Thursday, December 22, 2005

Google Zeitgeist

Check it out.

Angelina Jolie is #9 in searches under Google News. Before Harry Potter (#10).

Tuesday, December 20, 2005

The Secret of My Success


Here, Cassius is explaining to me why early Christian and Gnostic apocalyptic writings had less in common than commonly held. And he is demanding a by-line in all papers that I publish.

Resting (on the radiator) after expounding on the shortcomings of my Statement of Purpose.

M and I thought that to list all the things this guy has eaten in the last 3 or so years he's lived with us would provide fascinating insights into his psyche. Here, in alphabetical order, is the list:

Avocado
Bean paste, red
Bone meal, for gardening
Broccoli

Cat food, dry & wet
Cat food, Marlowe's
Chicken, roasted, left unattended by downstairs neighbor during his dinner party
Cookie, Verona, Pepperidge Farm
Cuttle fish, dried
Gnocchi, potato
Grease, bacon
Pancakes, tops of
Paper, napkin
Paper, photocopy, academic articles
Paper, tissue
Paper, toilet
Pumpkin, pureed
Rubber bands
Salmon skin
Spinach
Sponge bread, Chinese, steamed
Tapioca balls, uncooked
Tuna
Turkey
Twisty ties

(Of course you know we did not feed him all these things.)

Thursday, December 15, 2005

Cheese Smell Association

Feta - Ass
Brie - What Vonnegut calls that "mushroom cellar" smell

What else?

Tuesday, December 06, 2005

We're Off to See the Wizard

I seem to be moving back to my high school days. 1st was my high school reunion last week; tomorrow I fly to the East Coast to visit schools with my mom (couldn't drag M away from work, but wanted someone to accompany me). Wish me luck as I mumble my way through interviews and try not to sound like an idiot (". . . yes, I like masculinity, I mean, I study it. . . how masculine do you think you are - on a scale of 1 - 10?").

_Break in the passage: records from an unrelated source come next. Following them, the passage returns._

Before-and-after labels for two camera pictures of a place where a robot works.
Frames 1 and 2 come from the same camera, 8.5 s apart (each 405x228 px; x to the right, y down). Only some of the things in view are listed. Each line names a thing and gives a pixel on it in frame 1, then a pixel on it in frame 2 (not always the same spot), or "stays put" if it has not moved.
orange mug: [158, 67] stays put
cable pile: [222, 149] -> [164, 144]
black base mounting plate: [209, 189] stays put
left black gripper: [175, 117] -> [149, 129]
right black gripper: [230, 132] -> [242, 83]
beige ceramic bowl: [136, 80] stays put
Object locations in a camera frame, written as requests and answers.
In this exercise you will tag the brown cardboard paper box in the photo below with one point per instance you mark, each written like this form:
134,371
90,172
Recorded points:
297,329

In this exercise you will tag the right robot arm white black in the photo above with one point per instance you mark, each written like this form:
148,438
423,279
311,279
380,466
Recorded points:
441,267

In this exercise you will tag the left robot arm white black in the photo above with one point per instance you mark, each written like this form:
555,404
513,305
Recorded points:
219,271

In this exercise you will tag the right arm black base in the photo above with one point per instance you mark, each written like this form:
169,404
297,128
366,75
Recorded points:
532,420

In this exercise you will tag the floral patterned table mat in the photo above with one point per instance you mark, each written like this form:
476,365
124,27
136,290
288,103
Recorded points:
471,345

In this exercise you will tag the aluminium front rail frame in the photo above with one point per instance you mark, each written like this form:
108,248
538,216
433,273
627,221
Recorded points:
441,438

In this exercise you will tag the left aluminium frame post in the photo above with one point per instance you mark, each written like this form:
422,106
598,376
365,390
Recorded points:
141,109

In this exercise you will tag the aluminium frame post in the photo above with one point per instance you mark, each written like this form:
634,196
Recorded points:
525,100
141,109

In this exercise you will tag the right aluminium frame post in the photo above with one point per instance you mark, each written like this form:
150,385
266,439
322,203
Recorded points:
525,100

In other news, I have fired a professor from my recommenders list. Not only did he misremember the schools I was applying to as Oxford and Cambridge, he seems to think I am a dolt. Somehow, this doesn't bother me because I know that he is the dolt. He warned me against applying to "big names" simply because I might be enamored with them. When I replied that 1) I was not applying to Cambridge or Oxford and 2) did he not have confidence in my scholarly abilities? he backpedaled and said U.S. schools take a long time. When I replied again and said I had carefully researched schools he wrote back saying he was particularly concerned about the U. of C. and did I know how long it took there and I should look into it.

Obviously he did not read my c.v. and does not recall I am an alum of U. of C. and he also does not take me at my word that I know what I am doing. So, I fired him.

But maybe I'll act like Rory in Gilmore Girls: "Oh my god! I am standing on Yale campus!" "This is Yale's library!" "I can't believe I'm in a Yale professor's office!" "Prof. Martin - what does it feel like to be a Yale professor? Does it make you feel even more manly?"